— Records supplied —
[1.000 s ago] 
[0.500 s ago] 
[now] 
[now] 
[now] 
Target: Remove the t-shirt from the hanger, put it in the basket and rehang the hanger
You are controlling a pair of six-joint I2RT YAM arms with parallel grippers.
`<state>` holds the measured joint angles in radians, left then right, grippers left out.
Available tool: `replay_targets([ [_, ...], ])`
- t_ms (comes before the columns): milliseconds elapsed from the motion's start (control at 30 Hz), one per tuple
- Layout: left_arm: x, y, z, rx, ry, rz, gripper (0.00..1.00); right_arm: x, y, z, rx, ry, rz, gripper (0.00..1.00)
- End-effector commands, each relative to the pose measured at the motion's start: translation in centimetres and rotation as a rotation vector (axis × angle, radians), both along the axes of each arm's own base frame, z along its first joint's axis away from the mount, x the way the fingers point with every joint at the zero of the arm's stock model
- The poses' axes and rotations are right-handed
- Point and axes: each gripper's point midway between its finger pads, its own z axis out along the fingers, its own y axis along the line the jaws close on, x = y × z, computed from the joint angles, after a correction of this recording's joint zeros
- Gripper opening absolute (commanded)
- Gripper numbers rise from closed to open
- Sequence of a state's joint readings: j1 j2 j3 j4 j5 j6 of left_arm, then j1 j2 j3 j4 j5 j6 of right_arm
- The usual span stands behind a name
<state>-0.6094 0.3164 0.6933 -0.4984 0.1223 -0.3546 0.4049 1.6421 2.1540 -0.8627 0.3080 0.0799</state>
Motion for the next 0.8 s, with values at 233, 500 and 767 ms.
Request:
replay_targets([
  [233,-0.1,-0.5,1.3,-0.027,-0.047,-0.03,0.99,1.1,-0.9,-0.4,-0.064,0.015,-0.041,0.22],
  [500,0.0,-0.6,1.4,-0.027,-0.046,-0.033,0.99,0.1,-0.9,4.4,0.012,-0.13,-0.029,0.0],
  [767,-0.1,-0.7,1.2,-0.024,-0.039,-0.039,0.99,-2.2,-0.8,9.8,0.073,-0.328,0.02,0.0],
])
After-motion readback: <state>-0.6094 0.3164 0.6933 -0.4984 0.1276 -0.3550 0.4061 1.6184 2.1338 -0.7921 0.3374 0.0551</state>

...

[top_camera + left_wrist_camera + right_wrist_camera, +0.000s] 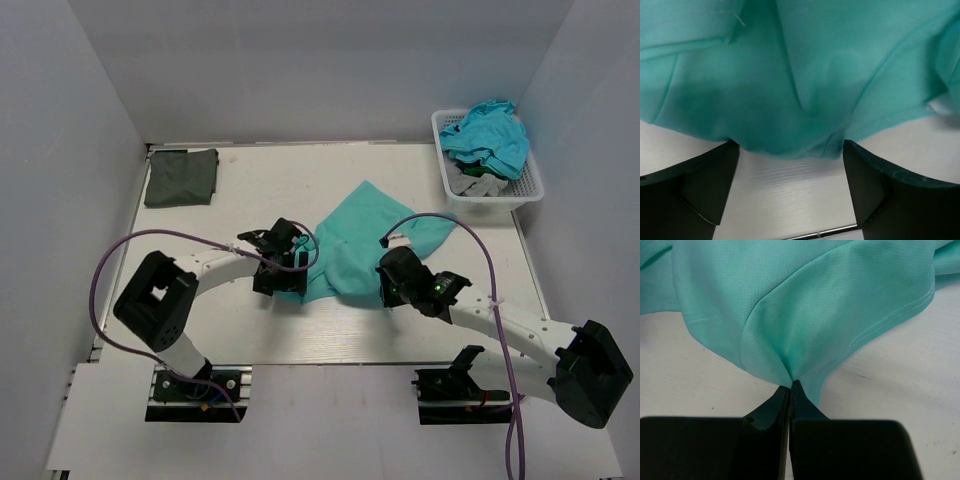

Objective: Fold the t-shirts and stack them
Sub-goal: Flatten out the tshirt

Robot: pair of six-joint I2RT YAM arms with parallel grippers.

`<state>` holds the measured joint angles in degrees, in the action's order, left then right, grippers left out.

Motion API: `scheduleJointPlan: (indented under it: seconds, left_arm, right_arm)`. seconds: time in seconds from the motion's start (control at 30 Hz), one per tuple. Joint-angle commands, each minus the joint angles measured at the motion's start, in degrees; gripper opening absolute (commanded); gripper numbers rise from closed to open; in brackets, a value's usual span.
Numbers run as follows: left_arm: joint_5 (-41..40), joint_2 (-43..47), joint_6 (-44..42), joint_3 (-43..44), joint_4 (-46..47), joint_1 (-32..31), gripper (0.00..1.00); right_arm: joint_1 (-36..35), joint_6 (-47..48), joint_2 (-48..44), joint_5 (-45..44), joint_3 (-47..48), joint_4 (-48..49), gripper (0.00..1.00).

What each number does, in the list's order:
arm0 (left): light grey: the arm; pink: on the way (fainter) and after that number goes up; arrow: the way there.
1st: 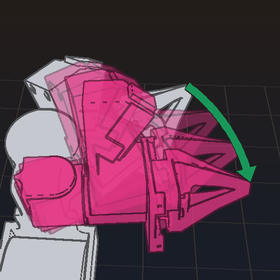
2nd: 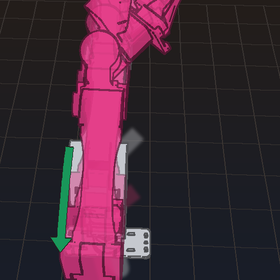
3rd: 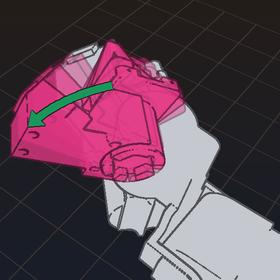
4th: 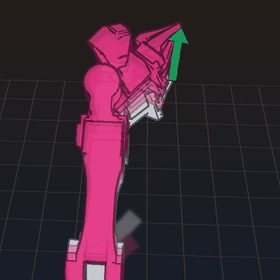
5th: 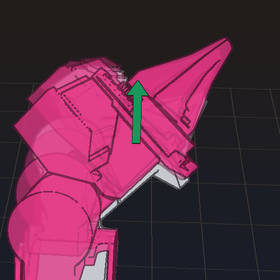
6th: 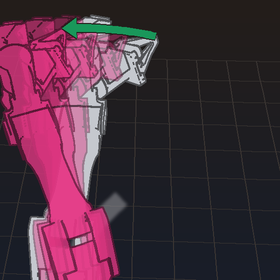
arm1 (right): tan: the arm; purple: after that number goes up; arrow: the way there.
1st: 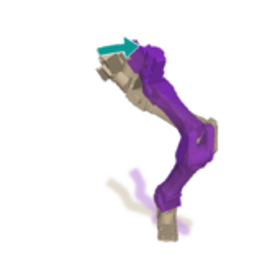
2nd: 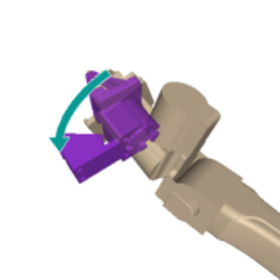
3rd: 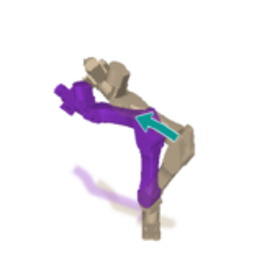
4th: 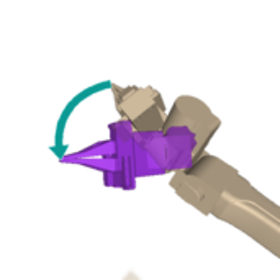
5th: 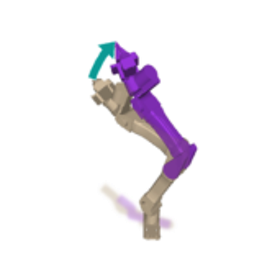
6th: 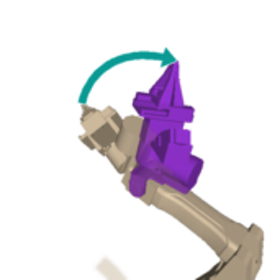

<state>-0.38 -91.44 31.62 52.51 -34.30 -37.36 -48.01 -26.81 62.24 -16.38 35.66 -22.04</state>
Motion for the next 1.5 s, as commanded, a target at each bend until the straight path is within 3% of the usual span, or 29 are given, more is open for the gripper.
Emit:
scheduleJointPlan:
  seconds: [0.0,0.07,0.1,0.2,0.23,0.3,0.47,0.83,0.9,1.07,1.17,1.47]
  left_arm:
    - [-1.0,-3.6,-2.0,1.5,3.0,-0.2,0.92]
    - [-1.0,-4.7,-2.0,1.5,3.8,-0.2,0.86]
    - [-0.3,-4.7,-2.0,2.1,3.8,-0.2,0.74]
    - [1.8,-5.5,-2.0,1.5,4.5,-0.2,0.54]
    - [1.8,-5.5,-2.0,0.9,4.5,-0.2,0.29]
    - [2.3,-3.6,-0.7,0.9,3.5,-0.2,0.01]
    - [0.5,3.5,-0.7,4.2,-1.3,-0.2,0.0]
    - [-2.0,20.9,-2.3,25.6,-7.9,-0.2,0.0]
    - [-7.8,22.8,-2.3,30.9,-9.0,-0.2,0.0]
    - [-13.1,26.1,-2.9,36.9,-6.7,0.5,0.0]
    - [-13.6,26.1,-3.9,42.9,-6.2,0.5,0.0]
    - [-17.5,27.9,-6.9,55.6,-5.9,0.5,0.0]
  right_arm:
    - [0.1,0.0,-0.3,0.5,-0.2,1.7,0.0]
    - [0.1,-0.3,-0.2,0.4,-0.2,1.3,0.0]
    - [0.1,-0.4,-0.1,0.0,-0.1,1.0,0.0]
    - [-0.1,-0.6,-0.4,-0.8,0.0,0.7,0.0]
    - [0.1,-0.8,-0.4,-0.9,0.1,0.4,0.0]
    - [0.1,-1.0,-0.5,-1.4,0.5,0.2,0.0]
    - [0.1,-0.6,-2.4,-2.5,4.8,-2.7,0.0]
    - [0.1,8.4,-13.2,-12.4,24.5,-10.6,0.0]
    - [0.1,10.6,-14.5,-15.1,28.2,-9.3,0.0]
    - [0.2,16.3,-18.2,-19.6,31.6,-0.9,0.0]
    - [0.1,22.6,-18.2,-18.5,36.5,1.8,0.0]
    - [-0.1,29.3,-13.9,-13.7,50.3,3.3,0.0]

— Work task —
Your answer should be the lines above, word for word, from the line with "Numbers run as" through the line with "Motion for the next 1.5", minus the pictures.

— Exercise result —
Numbers run as follows: left_arm: joint_5 (-41..40), joint_2 (-43..47), joint_6 (-44..42), joint_3 (-43..44), joint_4 (-46..47), joint_1 (-32..31), gripper (0.00..1.00); right_arm: joint_1 (-36..35), joint_6 (-47..48), joint_2 (-48..44), joint_5 (-45..44), joint_3 (-47..48), joint_4 (-48..49), gripper (0.00..1.00).

What each number does, in the list's order:
arm0 (left): light grey: the arm; pink: on the way (fainter) and after that number goes up; arrow: the way there.
1st: 
2nd: 
3rd: 
4th: 
5th: 
6th: 
arm1 (right): tan: the arm; purple: after that number goes up; arrow: the way there.
1st: 
2nd: 
3rd: 
4th: 
5th: 
6th: 

<state>-0.38 -91.44 31.62 52.51 -34.30 -37.36 -48.01 -26.81 62.24 -16.38 35.66 -22.04</state>
Motion for the next 1.5 s, as commanded, a target at each bend until the straight path is within 3% of the usual span, or 29 are given, more is open for the gripper.

There's nothing more to this exercise.